## WHAT TO PRODUCE
Find and return every line of the data that contains the word "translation".

Stored items from a collection:
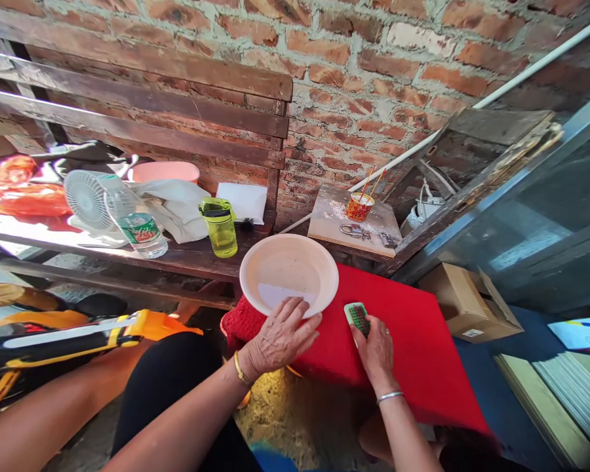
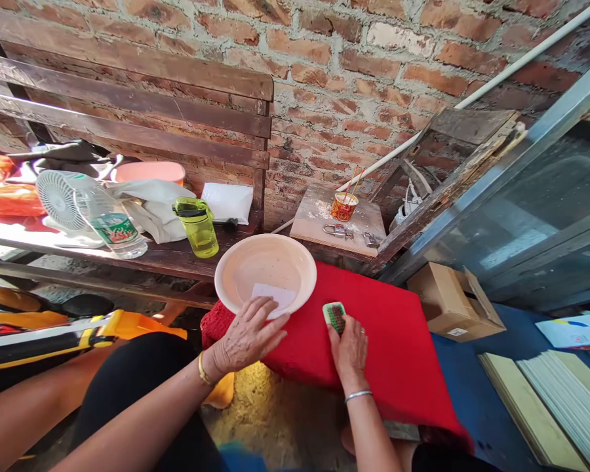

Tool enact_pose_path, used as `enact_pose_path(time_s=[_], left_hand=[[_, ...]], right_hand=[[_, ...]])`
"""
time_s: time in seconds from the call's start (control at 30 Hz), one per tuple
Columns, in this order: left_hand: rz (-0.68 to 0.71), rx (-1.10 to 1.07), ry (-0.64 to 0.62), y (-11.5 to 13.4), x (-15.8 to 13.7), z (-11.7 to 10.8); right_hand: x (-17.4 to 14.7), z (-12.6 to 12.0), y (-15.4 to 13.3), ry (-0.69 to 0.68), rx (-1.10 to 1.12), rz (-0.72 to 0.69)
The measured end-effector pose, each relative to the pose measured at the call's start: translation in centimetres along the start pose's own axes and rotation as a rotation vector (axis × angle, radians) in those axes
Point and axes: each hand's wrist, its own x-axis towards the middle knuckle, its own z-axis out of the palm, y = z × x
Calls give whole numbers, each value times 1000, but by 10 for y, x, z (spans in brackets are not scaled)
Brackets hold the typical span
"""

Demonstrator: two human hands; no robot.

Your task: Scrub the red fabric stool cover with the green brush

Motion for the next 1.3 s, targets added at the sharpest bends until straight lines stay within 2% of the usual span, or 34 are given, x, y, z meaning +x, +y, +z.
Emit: enact_pose_path(time_s=[0.07, 0.2, 0.33, 0.47, 0.5, 0.57, 0.63, 0.77, 0.83, 0.9, 1.0, 1.2, 1.3], left_hand=[[81, -79, -29, 16, -3, 8], [187, -185, -183, 36, -13, 39], [221, -201, -292, 23, -28, 68], [277, -171, -377, 5, -38, 80], [272, -159, -387, 4, -39, 81], [236, -129, -396, 4, -41, 84], [185, -95, -400, 5, -43, 87], [129, -43, -419, 5, -46, 92], [124, -23, -442, 3, -47, 92], [126, -10, -472, 0, -46, 93], [124, 4, -513, -4, -46, 94], [99, 19, -534, -6, -46, 97], [92, 35, -540, -5, -46, 95]], right_hand=[[5, -13, 29, 14, -87, 91], [1, -44, 86, 57, -227, 273], [-15, -75, 141, 74, -299, 451], [-29, -97, 181, 144, -305, 674], [-30, -99, 183, 172, -287, 699], [-33, -95, 174, 207, -204, 640], [-38, -80, 148, 206, -54, 472], [-54, -37, 72, 141, 203, 111], [-61, -22, 46, 123, 212, -35], [-63, -17, 39, 131, 146, -94], [-57, -32, 63, 130, -18, 23], [-54, -94, 148, 125, -280, 509], [-57, -109, 161, 154, -301, 668]])
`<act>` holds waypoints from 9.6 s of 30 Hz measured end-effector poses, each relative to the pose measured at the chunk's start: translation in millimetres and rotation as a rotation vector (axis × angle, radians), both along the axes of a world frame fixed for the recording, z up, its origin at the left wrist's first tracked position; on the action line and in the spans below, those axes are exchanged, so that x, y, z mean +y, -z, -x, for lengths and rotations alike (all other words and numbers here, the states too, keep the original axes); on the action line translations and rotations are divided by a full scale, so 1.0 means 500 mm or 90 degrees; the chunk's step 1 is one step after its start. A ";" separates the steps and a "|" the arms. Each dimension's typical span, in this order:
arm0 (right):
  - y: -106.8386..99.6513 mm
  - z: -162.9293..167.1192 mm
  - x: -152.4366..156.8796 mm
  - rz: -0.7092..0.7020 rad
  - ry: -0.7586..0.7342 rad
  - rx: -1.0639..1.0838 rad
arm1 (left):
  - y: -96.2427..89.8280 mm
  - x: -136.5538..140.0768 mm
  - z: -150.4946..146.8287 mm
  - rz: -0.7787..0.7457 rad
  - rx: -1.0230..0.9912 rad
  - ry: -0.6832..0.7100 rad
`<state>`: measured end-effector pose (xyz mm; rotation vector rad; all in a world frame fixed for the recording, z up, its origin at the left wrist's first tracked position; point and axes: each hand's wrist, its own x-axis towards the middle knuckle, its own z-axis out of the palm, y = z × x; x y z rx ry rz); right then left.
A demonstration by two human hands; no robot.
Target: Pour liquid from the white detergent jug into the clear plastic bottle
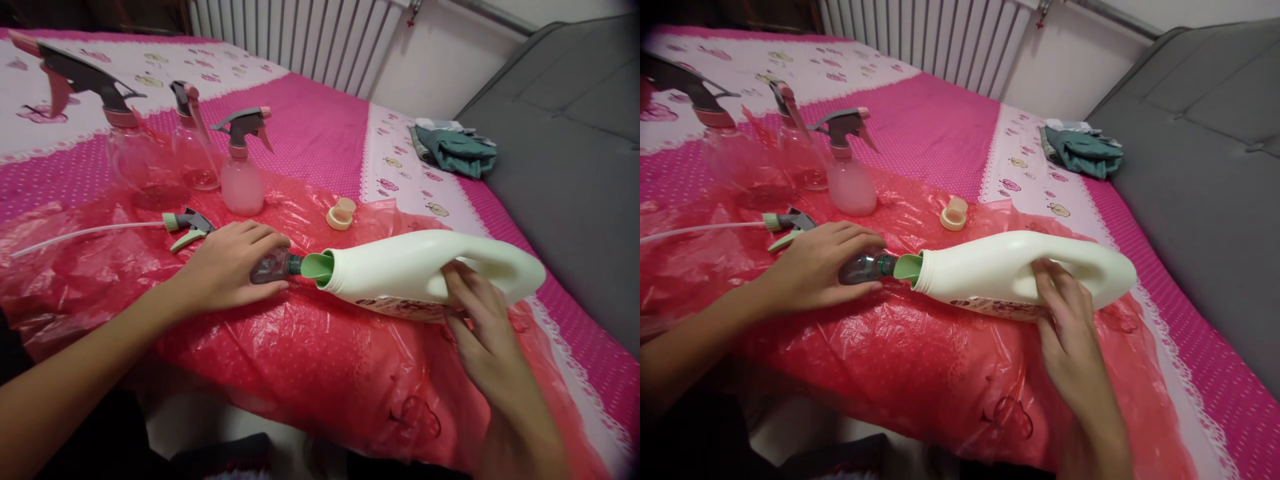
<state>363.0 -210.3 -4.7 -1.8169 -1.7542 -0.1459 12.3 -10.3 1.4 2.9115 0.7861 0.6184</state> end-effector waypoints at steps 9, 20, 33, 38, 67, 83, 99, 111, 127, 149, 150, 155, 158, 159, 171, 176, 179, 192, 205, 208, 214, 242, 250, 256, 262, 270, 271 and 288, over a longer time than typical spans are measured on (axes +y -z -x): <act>-0.003 0.001 -0.004 0.018 0.015 0.026 | -0.002 -0.001 -0.001 0.008 -0.003 -0.004; -0.004 -0.001 0.001 -0.001 -0.001 0.001 | -0.001 -0.001 -0.001 -0.006 -0.006 0.009; -0.002 -0.009 -0.003 0.005 -0.008 -0.001 | 0.000 0.000 0.000 -0.004 -0.016 0.010; -0.004 -0.008 -0.003 -0.005 -0.025 -0.016 | 0.002 0.001 0.000 0.000 -0.021 0.013; -0.004 -0.018 -0.004 -0.020 -0.039 -0.011 | 0.005 0.002 0.001 -0.022 -0.026 0.022; -0.004 -0.018 -0.001 -0.022 -0.039 0.002 | 0.003 0.001 0.001 0.005 -0.016 0.011; -0.004 -0.018 -0.002 -0.011 -0.028 0.013 | 0.001 0.000 0.000 0.004 -0.010 0.009; -0.006 -0.011 0.002 -0.033 -0.034 -0.025 | -0.003 -0.002 -0.001 0.011 -0.015 0.013; -0.004 -0.012 0.003 -0.034 -0.031 -0.008 | -0.002 -0.003 0.000 0.002 -0.017 0.017; -0.003 -0.003 -0.001 -0.012 0.061 -0.030 | 0.004 0.001 0.002 -0.034 -0.036 0.043; -0.002 -0.004 -0.001 -0.010 0.064 -0.021 | 0.003 0.000 0.002 -0.032 -0.036 0.043; 0.003 -0.009 -0.002 -0.006 0.071 0.008 | 0.004 0.001 0.002 -0.043 -0.035 0.047; 0.005 -0.011 -0.001 -0.031 0.064 0.000 | 0.005 0.001 0.001 -0.036 -0.035 0.045; 0.006 -0.011 0.000 -0.041 0.062 -0.003 | 0.006 0.001 0.001 -0.036 -0.035 0.045; 0.002 -0.014 -0.003 -0.063 0.037 -0.012 | 0.006 0.002 0.001 -0.055 -0.041 0.051; -0.003 -0.013 -0.004 -0.046 0.049 -0.013 | 0.006 0.003 0.001 -0.051 -0.039 0.049; -0.007 -0.012 -0.006 -0.038 0.048 -0.011 | 0.007 0.004 0.001 -0.043 -0.043 0.045; -0.007 -0.015 -0.006 -0.010 0.040 -0.021 | 0.010 0.003 0.002 -0.053 -0.046 0.052; -0.001 -0.019 -0.011 -0.016 0.041 0.028 | 0.006 0.001 0.000 -0.032 -0.036 0.034; -0.005 -0.016 -0.012 -0.013 0.047 0.031 | 0.003 0.000 -0.001 -0.031 -0.034 0.033; -0.011 -0.010 -0.014 -0.002 0.062 0.048 | 0.002 0.000 0.000 -0.034 -0.032 0.035; -0.005 -0.012 -0.007 -0.022 0.049 0.036 | 0.002 0.001 -0.001 -0.039 -0.033 0.039; -0.006 -0.008 -0.004 -0.026 0.053 0.036 | 0.001 0.000 -0.001 -0.010 -0.021 0.023; -0.006 -0.008 -0.005 -0.017 0.059 0.034 | 0.003 0.001 0.000 -0.013 -0.030 0.030; -0.007 -0.004 -0.002 -0.033 0.039 0.029 | 0.006 0.002 0.001 -0.027 -0.045 0.044; -0.002 -0.009 -0.005 -0.025 0.033 0.025 | 0.005 0.003 0.000 -0.057 -0.039 0.052; -0.003 -0.009 -0.005 -0.026 0.033 0.026 | 0.005 0.002 0.000 -0.058 -0.040 0.052; -0.005 -0.005 -0.001 -0.031 0.031 0.023 | 0.009 0.003 0.000 -0.044 -0.045 0.051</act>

## SOLUTION FOR THIS TASK
The measured end-effector pose, each relative to the pose measured at the call's start: translation in centimetres along the start pose's own axes and rotation as a rotation vector (axis × angle, radians) in those axes
`<act>` holds waypoints from 9.6 s of 30 Hz measured end-effector poses, each relative to the pose measured at the chunk's start: translation in millimetres and rotation as a rotation vector (axis × angle, radians), both along the axes of a world frame fixed for the recording, z up, its origin at the left wrist's first tracked position; on the action line and in the spans below, those axes are exchanged, so that x, y, z mean +y, -z, -x, for lengths and rotations alike (all other words and numbers here, the states too, keep the original axes); on the action line translations and rotations are divided by a full scale, so 1.0 means 500 mm or 90 degrees; the chunk's step 1 is one step after its start. A ";" separates the steps and a "|" the arms. Each dimension's typical span, in this order:

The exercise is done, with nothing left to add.